Here, the -o option specifies the executable name myprog rather than the default a.out and the option -llapack at the end tells the compiler to link your program against the LAPACK library, if LAPACK routines are called in your program. If you have long list of files, typing the above command every time can be really annoying. You can instead put the command in a file, say, mycomp, then make mycomp executable by typing the following command

chmod +x mycomp

Then you can just type

./mycomp

at the command line to compile your program.

This is a simple way to minimize typing, but it may wind up recompiling code which has not changed. A widely used improvement, especially for larger/many source files, is to use make. make permits recompilation of only those source files which have changed since last compilation, minimizing the time spent waiting for the compiler. On the other hand, compilers will often produce faster code if they're given all the sources at once (as above).

I have a program that runs on my workstation, how can I have it run in parallel?

If the the program was written without parallelism in mind, then there is very little that you can do to run it automatically in parallel. Some compilers are able to translate some serial portion of a program , such as loops, into equivalent parallel code, which allows you to explore the potential architecture found mostly in symmetric multiprocessing (SMP) systems. Also, some libraries are able to use parallelism internally, without any change in the user's program. For this to work, your program needs to spend most of its time in the library, of course - the parallel library doesn't speed up your program itself. Examples of this include threaded linear algebra and FFT libraries.

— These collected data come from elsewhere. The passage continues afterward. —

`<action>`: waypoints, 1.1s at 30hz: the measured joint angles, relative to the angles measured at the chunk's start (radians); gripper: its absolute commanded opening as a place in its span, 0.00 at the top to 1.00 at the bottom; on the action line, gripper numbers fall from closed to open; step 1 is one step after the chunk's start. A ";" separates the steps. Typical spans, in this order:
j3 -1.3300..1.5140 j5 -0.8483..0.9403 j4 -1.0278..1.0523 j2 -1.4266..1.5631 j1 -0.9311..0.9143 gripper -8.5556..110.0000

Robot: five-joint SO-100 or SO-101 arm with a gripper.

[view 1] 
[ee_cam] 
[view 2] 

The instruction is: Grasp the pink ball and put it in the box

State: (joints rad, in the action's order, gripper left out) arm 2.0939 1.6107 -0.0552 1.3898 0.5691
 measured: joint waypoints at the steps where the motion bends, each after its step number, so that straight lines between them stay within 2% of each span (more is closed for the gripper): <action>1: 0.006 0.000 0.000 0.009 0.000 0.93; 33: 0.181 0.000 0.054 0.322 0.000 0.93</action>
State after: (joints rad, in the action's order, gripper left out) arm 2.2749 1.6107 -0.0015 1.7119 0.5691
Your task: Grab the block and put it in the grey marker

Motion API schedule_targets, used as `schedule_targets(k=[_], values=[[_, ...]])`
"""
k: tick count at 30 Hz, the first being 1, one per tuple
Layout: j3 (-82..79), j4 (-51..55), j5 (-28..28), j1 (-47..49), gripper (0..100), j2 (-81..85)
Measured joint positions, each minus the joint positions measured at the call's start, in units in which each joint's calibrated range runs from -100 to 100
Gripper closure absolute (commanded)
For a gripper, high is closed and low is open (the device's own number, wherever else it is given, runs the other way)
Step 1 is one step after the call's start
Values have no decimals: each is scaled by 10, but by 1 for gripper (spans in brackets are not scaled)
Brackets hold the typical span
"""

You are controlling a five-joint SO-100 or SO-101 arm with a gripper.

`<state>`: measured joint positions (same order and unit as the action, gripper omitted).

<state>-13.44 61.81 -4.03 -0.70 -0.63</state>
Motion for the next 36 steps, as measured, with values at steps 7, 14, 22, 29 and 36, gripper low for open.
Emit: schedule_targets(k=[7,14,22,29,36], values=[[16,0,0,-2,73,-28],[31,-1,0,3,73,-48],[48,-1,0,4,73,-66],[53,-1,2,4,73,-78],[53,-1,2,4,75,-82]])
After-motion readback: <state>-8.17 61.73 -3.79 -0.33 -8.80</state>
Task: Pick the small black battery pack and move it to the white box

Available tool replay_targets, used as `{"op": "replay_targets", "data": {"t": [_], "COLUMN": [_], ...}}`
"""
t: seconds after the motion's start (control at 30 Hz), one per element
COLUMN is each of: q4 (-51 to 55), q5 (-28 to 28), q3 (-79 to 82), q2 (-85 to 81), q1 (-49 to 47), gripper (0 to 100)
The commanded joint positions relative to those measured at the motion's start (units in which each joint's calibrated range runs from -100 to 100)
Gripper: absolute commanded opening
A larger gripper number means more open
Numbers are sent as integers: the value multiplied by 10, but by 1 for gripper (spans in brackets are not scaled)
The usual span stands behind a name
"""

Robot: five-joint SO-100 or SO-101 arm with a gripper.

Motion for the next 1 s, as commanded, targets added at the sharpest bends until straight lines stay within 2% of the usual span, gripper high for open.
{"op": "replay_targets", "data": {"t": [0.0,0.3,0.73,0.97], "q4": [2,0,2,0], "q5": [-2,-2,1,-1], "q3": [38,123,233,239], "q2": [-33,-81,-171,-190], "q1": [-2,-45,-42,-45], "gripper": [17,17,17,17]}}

However, to gain the true parallelism and scalability, you will need to either rewrite the code using the message passing interface (MPI) library or annotate your program using OpenMP directives. We will be happy to help you parallelize your code if you wish. (Note that OpenMP is inherently limited by the size of a single node or SMP machine - most SHARCNET resources

Also, the preceding answer pertains only to the idea of running a single program faster using parallelism. Often, you might want to run many different configurations of your program, differing only in a set of input parameters. This is common when doing Monte Carlo simulation, for instance. It's usually best to start out doing this as a series of independent serial jobs. It is possible to implement this kind of loosely-coupled parallelism using MPI, but often less efficient and more difficult.

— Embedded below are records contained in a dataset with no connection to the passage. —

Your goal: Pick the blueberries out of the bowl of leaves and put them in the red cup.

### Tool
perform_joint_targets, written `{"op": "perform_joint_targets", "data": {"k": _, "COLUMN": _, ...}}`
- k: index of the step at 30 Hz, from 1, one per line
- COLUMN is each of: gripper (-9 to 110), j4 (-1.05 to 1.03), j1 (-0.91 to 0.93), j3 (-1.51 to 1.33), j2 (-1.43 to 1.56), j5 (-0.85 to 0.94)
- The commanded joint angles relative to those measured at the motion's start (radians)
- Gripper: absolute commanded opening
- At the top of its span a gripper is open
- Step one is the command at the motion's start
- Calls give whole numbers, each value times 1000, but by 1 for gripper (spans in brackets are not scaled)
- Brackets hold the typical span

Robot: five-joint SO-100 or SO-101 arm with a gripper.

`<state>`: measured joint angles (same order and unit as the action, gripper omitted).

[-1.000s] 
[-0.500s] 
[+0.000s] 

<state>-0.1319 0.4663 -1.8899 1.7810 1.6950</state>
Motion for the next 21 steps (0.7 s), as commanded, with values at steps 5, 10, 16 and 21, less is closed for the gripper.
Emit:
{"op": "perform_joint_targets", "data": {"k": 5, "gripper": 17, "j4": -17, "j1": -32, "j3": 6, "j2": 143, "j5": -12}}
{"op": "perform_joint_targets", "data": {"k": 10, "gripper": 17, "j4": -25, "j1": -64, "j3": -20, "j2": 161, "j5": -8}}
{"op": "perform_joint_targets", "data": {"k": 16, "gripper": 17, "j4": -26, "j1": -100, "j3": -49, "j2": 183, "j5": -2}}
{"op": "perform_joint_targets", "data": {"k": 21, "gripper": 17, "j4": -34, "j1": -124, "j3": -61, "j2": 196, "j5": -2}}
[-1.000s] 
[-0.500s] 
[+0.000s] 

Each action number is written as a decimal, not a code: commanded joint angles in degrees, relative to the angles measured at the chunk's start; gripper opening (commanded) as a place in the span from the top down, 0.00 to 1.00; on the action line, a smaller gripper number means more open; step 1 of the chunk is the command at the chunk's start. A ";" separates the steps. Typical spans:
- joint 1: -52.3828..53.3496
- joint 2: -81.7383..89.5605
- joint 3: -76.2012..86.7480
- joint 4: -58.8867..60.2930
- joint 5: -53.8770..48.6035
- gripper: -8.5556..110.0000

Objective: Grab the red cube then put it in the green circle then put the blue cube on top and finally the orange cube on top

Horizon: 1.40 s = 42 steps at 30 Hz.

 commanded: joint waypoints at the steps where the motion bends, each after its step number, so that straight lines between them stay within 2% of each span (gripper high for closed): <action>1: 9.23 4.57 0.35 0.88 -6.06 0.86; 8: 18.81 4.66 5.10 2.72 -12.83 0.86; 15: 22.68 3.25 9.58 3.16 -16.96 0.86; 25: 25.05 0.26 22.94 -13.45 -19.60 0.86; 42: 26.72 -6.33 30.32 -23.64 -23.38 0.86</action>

Where can I find available resources?

The information about available computational resources are available to the public as follows:

Can I find my job submission history?

Yes, for SHARCNET maintained legacy systems, you may review the history by logging in to your web account.

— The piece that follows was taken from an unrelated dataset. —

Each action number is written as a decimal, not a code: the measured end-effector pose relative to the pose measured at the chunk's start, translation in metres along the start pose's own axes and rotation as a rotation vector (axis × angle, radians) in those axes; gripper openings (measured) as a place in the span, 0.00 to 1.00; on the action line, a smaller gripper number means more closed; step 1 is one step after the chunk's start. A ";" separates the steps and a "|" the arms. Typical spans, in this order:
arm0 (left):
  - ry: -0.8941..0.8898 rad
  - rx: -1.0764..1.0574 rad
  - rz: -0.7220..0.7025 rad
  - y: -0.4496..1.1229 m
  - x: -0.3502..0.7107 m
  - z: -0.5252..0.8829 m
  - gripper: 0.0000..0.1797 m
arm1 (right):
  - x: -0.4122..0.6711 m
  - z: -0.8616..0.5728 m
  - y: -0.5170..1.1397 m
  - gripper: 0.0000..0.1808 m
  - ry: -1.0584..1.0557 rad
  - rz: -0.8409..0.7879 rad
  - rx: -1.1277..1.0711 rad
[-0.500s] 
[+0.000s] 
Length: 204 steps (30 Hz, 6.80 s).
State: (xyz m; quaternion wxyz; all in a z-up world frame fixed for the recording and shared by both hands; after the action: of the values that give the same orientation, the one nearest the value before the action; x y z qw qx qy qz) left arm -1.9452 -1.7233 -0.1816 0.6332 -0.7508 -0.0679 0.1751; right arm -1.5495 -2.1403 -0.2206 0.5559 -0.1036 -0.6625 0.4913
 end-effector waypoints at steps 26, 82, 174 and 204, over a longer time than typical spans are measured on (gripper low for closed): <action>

For national Compute Canada systems and systems running Slurm, you can see your job submission history from a specific date YYYY-MM-DD by running the following command:

 sacct --starttime YYYY-MM-DD --format=User,JobID%15,Jobname%25,partition%25,state,time,start,end,elapsed,MaxRss,MaxVMSize,nnodes,ncpus,nodelist

where YYYY-MM-DD is replaced with the appropriate date.

How many jobs can I submit in one cluster?

Currently Graham has a limit of 1000 submitted jobs per user.

How are jobs scheduled?

Job scheduling is the mechanism which selects waiting jobs ("queued") to be started ("dispatched") on nodes in the cluster. On all of the major SHARCNET production clusters, resources are "exclusively" scheduled so that a job will have complete access to the CPUs, GPUs or memory that it is currently running on (it may be pre-empted during the course of it's execution, as noted below). Details as to how jobs are scheduled follow below.

How long will it take for my queued job to start?

On national Compute Canada systems and systems running with Slurm, you can see the estimated time your queued jobs will start by running:

 squeue --start -u USER

and replace USER with the name of the account that submitted the job.

What determines my job priority relative to other groups?

The priority of different jobs on the systems is ranked according to the usage by the entire group. This system is called Fairshare. More detail is available here.

Why did my job get suspended?

Sometimes your job may appear to be in a running state, yet nothing is happening and it isn't producing the expected output. In this case the job has probably been suspended to allow another job to run in it's place briefly.

Jobs are sometimes preempted (put into a suspended state) if another higher-priority job must be started. Normally, preemption happens only for "test" jobs, which are fairly short (always less than 1 hour). After being preempted, a job will be automatically resumed (and the intervening period is not counted as usage.)

On contributed systems, the PI who contributed equipment and their group have high-priority access and their jobs will preempt non-contributor jobs if there are no free processors.

My job cannot allocate memory

If you did not specify the amount of memory your job needs when you submitted the job, resubmit the job specifying the amount of memory it needs.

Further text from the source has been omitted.